When you run the ipconfig /all command, at least one DNS server should exist in the list of DNS servers

The Nslookup command always devolves (delegates from) the domain name from the current context (depending on the DNS Server settings listed). If you fail to use a fully qualified domain name, i.e. ending the domain name with a trailing dot (.), the first query will append the DNS settings to your query domain name. For example, if you have your DNS settings listed as xyz.com and you run a query for www.bing.com, the actual query will go out as www.bing.com.xyz.com because of you entering an unqualified query. However, if you were to query for www.bing.com. [with the trailing dot (.)], then the query would rightly go out to www.bing.com only (diagram below). This strange behavior is specific to the Microsoft version of the Nslookup command. I do not know of how Nslookup behaves while run with other vendors.

If the DNS search list is being used in the Domain suffix search order in TCP/IP advanced properties DNS tab (diagram below), devolution will not take place. The query will be appended to the domain suffixes specified in the list. To override the search list, always use the Fully Qualified Domain Name in your query.

The command can be used directly (non-interactive mode) or with subcommands (interactive mode). Using Nslookup.exe in the non-interactive mode is useful when we just need the output of a specific query and only a single value needs to be returned. But when we need to get the output for multiple queries and actions it is better to use the interactive mode

The syntax of Non Interactive Mode is as follows:

nslookup [-option] [hostname] [server]

 nslookup [-opt ...]                          # interactive mode using default server

nslookup [-opt ...] – server          # interactive mode using ‘server’

nslookup [-opt ...] host                 # just look up ‘host’ using default server

nslookup [-opt ...] host server    # just look up ‘host’ using ‘server’

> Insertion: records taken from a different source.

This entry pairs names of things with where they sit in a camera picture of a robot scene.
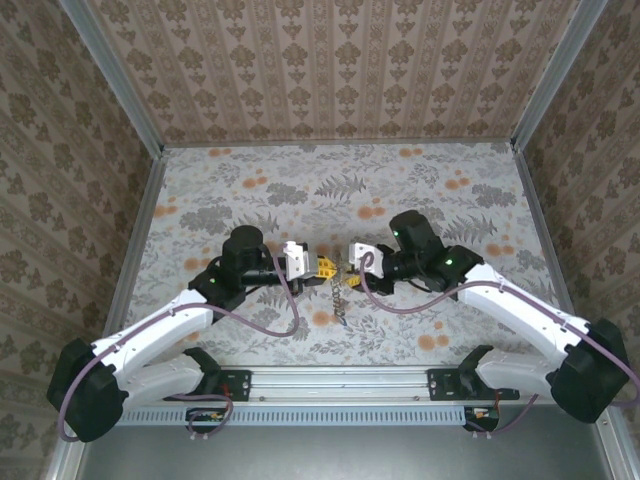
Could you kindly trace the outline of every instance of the patterned wallpaper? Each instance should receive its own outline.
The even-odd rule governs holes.
[[[101,334],[151,160],[58,3],[0,2],[0,478],[37,478],[61,347]]]
[[[89,0],[167,144],[510,136],[577,0]]]
[[[523,288],[555,301],[506,143],[175,148],[164,155],[164,186],[129,322],[185,288],[237,225],[260,228],[272,250],[307,241],[345,271],[353,241],[395,246],[389,220],[409,209],[425,214],[446,244],[473,249]],[[424,298],[405,283],[385,301],[408,307]],[[197,344],[222,365],[428,365],[458,363],[481,343],[530,348],[494,318],[454,301],[398,316],[340,281],[306,288],[297,301],[302,326],[291,339],[223,319],[167,356]],[[335,316],[340,308],[344,323]],[[277,287],[253,293],[237,313],[280,331],[291,321]]]
[[[616,322],[639,371],[640,2],[609,1],[525,154],[576,310]]]

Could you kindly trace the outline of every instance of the floral tablecloth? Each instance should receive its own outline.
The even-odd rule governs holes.
[[[408,209],[424,213],[445,244],[475,250],[555,303],[506,143],[180,148],[164,155],[168,167],[128,323],[185,288],[235,226],[260,228],[272,250],[287,240],[306,241],[341,263],[354,240],[395,247],[388,222]],[[399,284],[384,301],[409,307],[427,299]],[[336,301],[346,310],[346,325],[334,315]],[[302,325],[292,338],[267,337],[224,319],[174,349],[197,344],[226,365],[451,364],[480,343],[530,349],[495,319],[455,301],[397,316],[374,308],[364,294],[325,284],[307,288],[298,305]],[[260,289],[237,312],[271,329],[291,324],[279,287]]]

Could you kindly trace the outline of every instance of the table surface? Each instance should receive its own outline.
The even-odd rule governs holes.
[[[167,169],[133,291],[128,323],[166,304],[238,225],[260,228],[276,250],[286,240],[340,265],[354,240],[395,247],[396,214],[424,213],[445,244],[483,255],[508,278],[555,303],[555,294],[506,143],[319,145],[169,149]],[[476,345],[530,347],[505,326],[454,301],[396,316],[364,294],[340,288],[346,325],[328,284],[298,298],[302,325],[290,339],[232,320],[194,334],[165,357],[199,345],[223,365],[429,365],[460,362]],[[409,307],[428,295],[407,284],[385,302]],[[263,288],[237,313],[285,330],[291,312],[280,287]]]
[[[506,416],[517,412],[504,407]],[[179,427],[119,427],[86,447],[79,479],[606,480],[596,427],[532,409],[490,440],[462,427],[228,427],[189,440]]]

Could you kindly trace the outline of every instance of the purple cable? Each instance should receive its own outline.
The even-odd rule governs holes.
[[[222,401],[222,402],[226,402],[227,404],[227,414],[225,415],[225,417],[222,419],[222,421],[218,424],[217,427],[215,427],[212,431],[206,433],[206,434],[201,434],[202,436],[207,435],[207,436],[211,436],[211,435],[215,435],[216,433],[218,433],[220,430],[222,430],[222,427],[224,427],[227,422],[231,419],[231,414],[233,413],[233,402],[231,401],[231,399],[229,397],[225,397],[224,395],[214,395],[214,394],[210,394],[210,395],[173,395],[171,398],[175,398],[176,400],[183,400],[183,401],[187,401],[187,402],[196,402],[199,400],[205,400],[205,401]],[[189,433],[191,433],[192,438],[195,438],[196,435],[198,435],[196,433],[196,431],[193,429],[193,420],[199,416],[202,415],[203,413],[207,413],[207,410],[196,410],[195,412],[191,412],[191,415],[189,415],[189,424],[187,425],[187,430],[189,430]]]
[[[291,311],[293,312],[293,327],[291,327],[291,330],[289,330],[287,332],[273,332],[271,330],[267,330],[264,327],[261,327],[260,325],[256,325],[255,323],[250,322],[246,318],[243,318],[243,317],[241,317],[240,315],[238,315],[236,313],[229,312],[229,311],[227,311],[227,310],[225,310],[223,308],[216,307],[214,305],[208,305],[206,303],[188,303],[188,304],[185,304],[185,305],[180,305],[180,306],[175,307],[173,309],[169,309],[169,310],[167,310],[165,312],[162,312],[162,313],[156,315],[155,317],[151,318],[147,322],[145,322],[145,323],[143,323],[141,325],[138,325],[135,329],[133,329],[127,335],[125,335],[124,337],[119,339],[113,345],[109,346],[104,352],[98,354],[89,363],[87,363],[82,370],[80,370],[80,373],[78,373],[76,378],[73,379],[73,382],[71,382],[71,385],[69,386],[69,389],[67,390],[67,393],[65,394],[64,399],[62,400],[62,404],[60,405],[60,411],[58,413],[58,424],[57,424],[58,435],[60,436],[60,438],[62,440],[64,440],[64,441],[66,441],[66,442],[77,442],[78,441],[78,437],[70,437],[69,435],[67,435],[67,433],[64,430],[64,421],[65,421],[65,418],[67,417],[67,410],[69,409],[69,403],[71,402],[71,398],[73,397],[73,394],[77,390],[78,385],[80,385],[80,382],[82,382],[84,377],[87,376],[87,374],[91,371],[91,369],[93,367],[95,367],[98,363],[100,363],[107,355],[117,351],[125,343],[127,343],[129,340],[131,340],[136,335],[138,335],[140,332],[142,332],[143,330],[146,330],[150,326],[158,323],[161,320],[164,320],[165,318],[167,318],[169,316],[173,316],[176,313],[182,312],[183,310],[189,310],[189,309],[192,309],[192,308],[204,308],[204,309],[207,309],[207,310],[212,310],[213,312],[222,313],[223,315],[225,315],[227,317],[231,317],[234,320],[237,320],[238,322],[242,323],[243,325],[246,325],[247,327],[253,328],[254,330],[257,330],[258,332],[264,333],[265,335],[269,335],[269,336],[272,336],[272,337],[279,337],[279,338],[291,337],[292,335],[295,335],[295,333],[298,331],[298,328],[300,327],[300,315],[298,313],[298,306],[296,305],[296,302],[293,299],[293,295],[291,295],[291,292],[289,291],[289,287],[287,286],[287,280],[284,277],[284,273],[282,273],[282,269],[280,268],[280,264],[278,263],[278,258],[277,257],[273,257],[273,265],[274,265],[276,273],[278,275],[278,279],[280,280],[280,283],[282,284],[282,287],[284,288],[284,294],[287,297],[287,301],[289,302],[289,305],[291,306]],[[192,400],[197,400],[197,398],[195,396],[194,397],[188,397],[188,398],[192,399]],[[229,413],[231,413],[231,411],[233,411],[233,406],[230,407]],[[222,425],[224,425],[224,423],[226,423],[226,421],[221,423],[218,426],[218,429]]]
[[[407,308],[407,309],[389,307],[389,306],[385,305],[384,303],[380,302],[376,297],[374,297],[373,293],[369,289],[369,286],[367,285],[367,279],[365,277],[365,267],[369,266],[369,265],[371,265],[373,263],[373,257],[374,257],[373,253],[371,253],[371,252],[367,252],[362,256],[362,259],[360,261],[360,284],[362,285],[362,288],[364,289],[365,293],[367,294],[367,297],[369,297],[369,300],[371,300],[371,302],[374,305],[376,305],[378,308],[380,308],[381,310],[384,310],[384,311],[387,311],[387,312],[390,312],[390,313],[396,313],[396,314],[399,314],[399,315],[407,314],[407,313],[419,313],[419,312],[422,312],[424,310],[427,310],[428,308],[433,307],[434,305],[437,305],[438,303],[442,302],[443,300],[445,300],[446,298],[450,297],[451,295],[454,295],[454,294],[456,294],[458,292],[461,292],[462,290],[466,290],[467,288],[472,288],[472,287],[497,288],[501,292],[510,293],[514,297],[522,300],[523,302],[525,302],[530,307],[538,310],[540,313],[542,313],[542,314],[546,315],[547,317],[549,317],[554,323],[557,323],[558,325],[562,326],[566,330],[570,331],[571,333],[573,333],[574,335],[579,337],[580,340],[584,340],[585,342],[587,342],[590,346],[595,348],[600,354],[602,354],[605,358],[610,360],[616,367],[618,367],[620,370],[622,370],[629,377],[629,379],[633,382],[633,384],[636,387],[636,396],[635,396],[635,398],[633,400],[629,400],[629,401],[626,401],[626,402],[611,402],[612,406],[620,407],[620,408],[631,408],[631,407],[635,407],[635,406],[640,404],[640,378],[638,378],[638,375],[636,375],[636,373],[633,370],[631,370],[622,360],[620,360],[618,357],[616,357],[614,354],[612,354],[609,350],[604,348],[598,342],[596,342],[591,337],[589,337],[586,334],[584,334],[583,332],[581,332],[579,329],[577,329],[576,327],[574,327],[570,323],[566,323],[562,318],[560,318],[555,313],[550,312],[549,310],[544,308],[539,303],[537,303],[534,300],[530,299],[526,295],[523,295],[518,290],[516,290],[514,288],[511,288],[509,285],[502,285],[499,282],[493,282],[493,281],[489,281],[489,280],[477,280],[477,281],[464,283],[462,285],[458,285],[457,287],[451,288],[451,289],[447,290],[446,292],[444,292],[439,297],[436,297],[435,299],[431,300],[430,302],[428,302],[428,303],[426,303],[424,305],[420,305],[420,306],[413,307],[413,308]]]
[[[471,425],[473,428],[475,428],[476,430],[478,430],[475,433],[478,433],[480,435],[484,435],[486,437],[492,436],[492,435],[499,435],[501,433],[507,433],[509,430],[511,430],[513,427],[515,427],[518,422],[520,420],[522,420],[522,418],[527,414],[527,412],[529,410],[531,410],[531,407],[533,407],[533,404],[536,403],[536,400],[538,399],[538,394],[536,393],[535,395],[533,395],[530,399],[529,402],[527,403],[527,405],[522,409],[522,411],[518,414],[518,416],[516,418],[513,419],[512,422],[509,422],[507,425],[505,425],[504,427],[500,427],[496,430],[494,430],[493,432],[487,432],[484,428],[482,428],[480,425],[478,425],[477,423],[471,422],[469,420],[467,420],[467,424]]]

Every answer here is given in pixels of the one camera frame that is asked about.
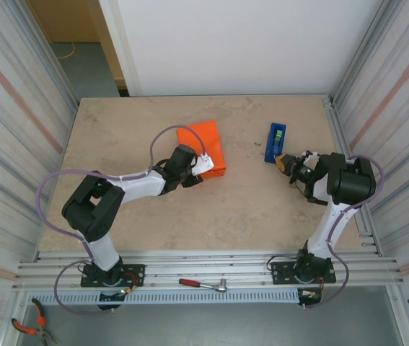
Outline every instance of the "white wall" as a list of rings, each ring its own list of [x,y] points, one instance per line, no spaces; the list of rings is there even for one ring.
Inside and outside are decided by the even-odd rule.
[[[337,87],[381,0],[100,0],[131,95]]]

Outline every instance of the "floor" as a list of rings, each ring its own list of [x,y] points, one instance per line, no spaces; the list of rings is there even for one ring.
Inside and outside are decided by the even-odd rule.
[[[334,151],[321,97],[135,97],[83,99],[63,169],[119,175],[149,165],[149,144],[162,129],[215,119],[227,170],[194,187],[134,200],[120,207],[110,230],[118,250],[298,249],[313,234],[325,207],[308,203],[276,165],[265,163],[272,122],[287,125],[284,151]],[[155,162],[170,157],[174,131],[154,148]],[[82,177],[58,178],[48,219],[71,230],[61,209]],[[361,247],[351,221],[338,247]],[[46,229],[44,250],[82,249]]]
[[[72,316],[59,306],[45,306],[45,313],[60,345],[402,345],[384,287],[346,288],[328,305],[307,311],[292,303],[208,303],[121,306],[99,317]],[[25,325],[35,319],[30,306]],[[18,346],[38,345],[38,338],[20,335]]]
[[[57,57],[72,51],[71,43],[52,43]],[[58,60],[79,99],[84,97],[119,97],[102,46],[99,43],[75,43],[74,54]]]

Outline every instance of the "gray floor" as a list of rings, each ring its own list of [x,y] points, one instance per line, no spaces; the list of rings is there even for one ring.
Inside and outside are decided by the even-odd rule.
[[[79,98],[119,97],[102,46],[99,43],[75,43],[74,54],[58,60]],[[56,56],[66,56],[71,43],[52,43]]]
[[[45,310],[59,345],[398,346],[385,292],[346,288],[328,305],[307,311],[282,303],[121,306],[104,316],[73,316],[59,306]],[[25,323],[32,326],[35,318],[34,307],[28,308]],[[41,344],[22,334],[18,345]]]

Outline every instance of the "blue box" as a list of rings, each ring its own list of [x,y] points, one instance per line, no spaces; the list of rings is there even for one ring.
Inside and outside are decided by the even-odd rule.
[[[279,141],[276,140],[276,133],[281,130],[283,133]],[[265,162],[275,163],[275,157],[283,153],[284,137],[286,136],[286,125],[271,123],[268,133],[267,148],[265,149]]]

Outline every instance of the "table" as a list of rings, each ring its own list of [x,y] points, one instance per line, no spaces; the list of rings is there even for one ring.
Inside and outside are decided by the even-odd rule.
[[[215,119],[227,171],[194,187],[121,206],[110,230],[117,250],[298,249],[325,207],[308,203],[276,165],[263,161],[271,123],[287,125],[284,152],[334,151],[321,97],[136,97],[83,99],[62,169],[119,175],[149,165],[149,144],[170,125]],[[154,148],[155,162],[177,145],[174,130]],[[58,178],[48,219],[71,230],[61,209],[82,177]],[[349,222],[338,246],[361,246]],[[75,239],[45,229],[40,249],[82,249]]]

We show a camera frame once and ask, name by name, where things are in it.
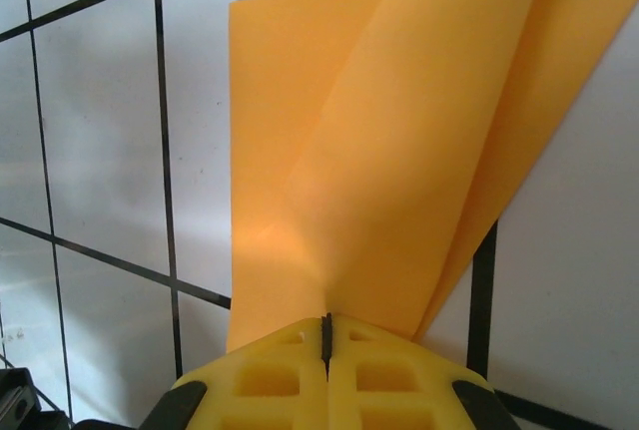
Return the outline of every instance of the orange foam sheet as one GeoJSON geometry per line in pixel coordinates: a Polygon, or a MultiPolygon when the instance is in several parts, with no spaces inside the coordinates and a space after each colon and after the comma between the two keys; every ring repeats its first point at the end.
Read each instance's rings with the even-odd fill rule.
{"type": "Polygon", "coordinates": [[[634,2],[233,3],[229,348],[420,335],[634,2]]]}

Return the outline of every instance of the black grid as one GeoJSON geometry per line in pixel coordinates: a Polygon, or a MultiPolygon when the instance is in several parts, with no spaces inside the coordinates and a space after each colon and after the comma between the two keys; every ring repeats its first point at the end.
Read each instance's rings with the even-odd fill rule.
{"type": "MultiPolygon", "coordinates": [[[[44,25],[64,17],[75,14],[79,11],[95,6],[107,0],[76,0],[70,4],[62,6],[54,11],[46,13],[40,17],[33,18],[31,12],[31,0],[27,2],[28,21],[16,26],[8,31],[0,33],[0,43],[22,34],[29,34],[31,40],[31,51],[33,58],[35,90],[38,119],[40,125],[40,144],[42,149],[42,160],[44,167],[44,180],[46,187],[47,209],[49,216],[49,232],[24,225],[20,222],[10,220],[0,216],[0,224],[11,227],[15,230],[27,233],[51,243],[54,262],[54,273],[56,282],[56,293],[58,300],[58,313],[61,325],[62,348],[64,358],[64,369],[67,386],[67,397],[70,419],[73,420],[73,410],[71,401],[71,387],[69,381],[69,368],[67,360],[67,348],[64,331],[64,315],[62,311],[62,297],[60,293],[60,278],[58,272],[57,247],[63,247],[74,252],[86,255],[106,264],[117,267],[125,272],[129,272],[160,285],[166,286],[171,291],[171,306],[173,318],[173,339],[175,352],[176,377],[180,377],[183,372],[182,364],[182,343],[180,336],[180,315],[178,306],[178,292],[191,295],[197,299],[206,301],[219,307],[230,309],[231,299],[226,296],[206,288],[202,288],[191,283],[179,280],[177,277],[175,235],[173,224],[173,199],[171,186],[171,166],[170,166],[170,146],[169,146],[169,109],[167,104],[166,69],[165,69],[165,45],[164,45],[164,18],[162,0],[155,1],[156,19],[156,44],[158,62],[158,84],[160,93],[160,120],[162,130],[162,154],[164,172],[164,195],[165,211],[167,223],[167,245],[169,251],[169,275],[164,275],[150,268],[137,265],[115,256],[86,247],[76,242],[72,242],[55,235],[53,212],[51,205],[51,194],[49,188],[49,175],[47,168],[47,153],[42,118],[42,107],[40,101],[40,83],[38,77],[38,61],[34,30],[44,25]]],[[[472,268],[471,303],[469,312],[467,366],[477,373],[487,377],[488,355],[490,342],[490,320],[492,308],[492,291],[495,267],[495,251],[497,245],[497,222],[490,229],[483,243],[475,253],[472,268]]],[[[2,337],[2,351],[4,348],[4,330],[0,318],[0,336],[2,337]]],[[[0,360],[5,366],[12,368],[13,365],[2,355],[0,360]]],[[[38,390],[40,397],[52,408],[59,409],[46,395],[38,390]]],[[[497,394],[505,404],[506,408],[515,416],[530,422],[545,426],[550,429],[584,429],[584,430],[605,430],[606,427],[590,423],[576,416],[551,409],[515,395],[497,390],[497,394]]]]}

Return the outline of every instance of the folded foam sheet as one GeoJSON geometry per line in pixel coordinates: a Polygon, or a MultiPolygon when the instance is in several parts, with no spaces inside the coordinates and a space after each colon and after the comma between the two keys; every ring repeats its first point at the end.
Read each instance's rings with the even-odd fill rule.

Option refers to the various options that are available covered below

Hostname refers to the query that we need information on

Server refers to the DNS server to be used to search for the host

 Look at the following output from a unix and windows based host

Command line output (without subcommands)

UNIX

unix% nslookup example.com

Server:        192.168.1.1
Address:    192.168.1.1#53

Non-authoritative answer:

Name:    example.com
Address: 202.7.18.16

 

Windows

C:\>nslookup microsoft.com.

Server:  PQRTVXXXXD002DNS076
Address:  210.213.34.3

Non-authoritative answer:

Name:    microsoft.com
Addresses:  207.46.197.32, 207.46.232.182

Using subcommands (unix example)

nslookup

> server ns1.com

Default Server:  ns1.com
Address:  172.204.22.25

> set
> example.com

Server:  ns1.com
Address:  202.7.18.16

example.com   MX preference = 10, mail exchanger = mail.example.com
> exit

After entering the interactive mode, typing ? or help will reveal all the options that are available

To interrupt interactive commands, press CTRL+C. To exit interactive mode and return to the command prompt, type exit at the command prompt. A number of different options can be set in Nslookup.exe by running the set command at the command prompt. A complete listing of these options is obtained by typing set all.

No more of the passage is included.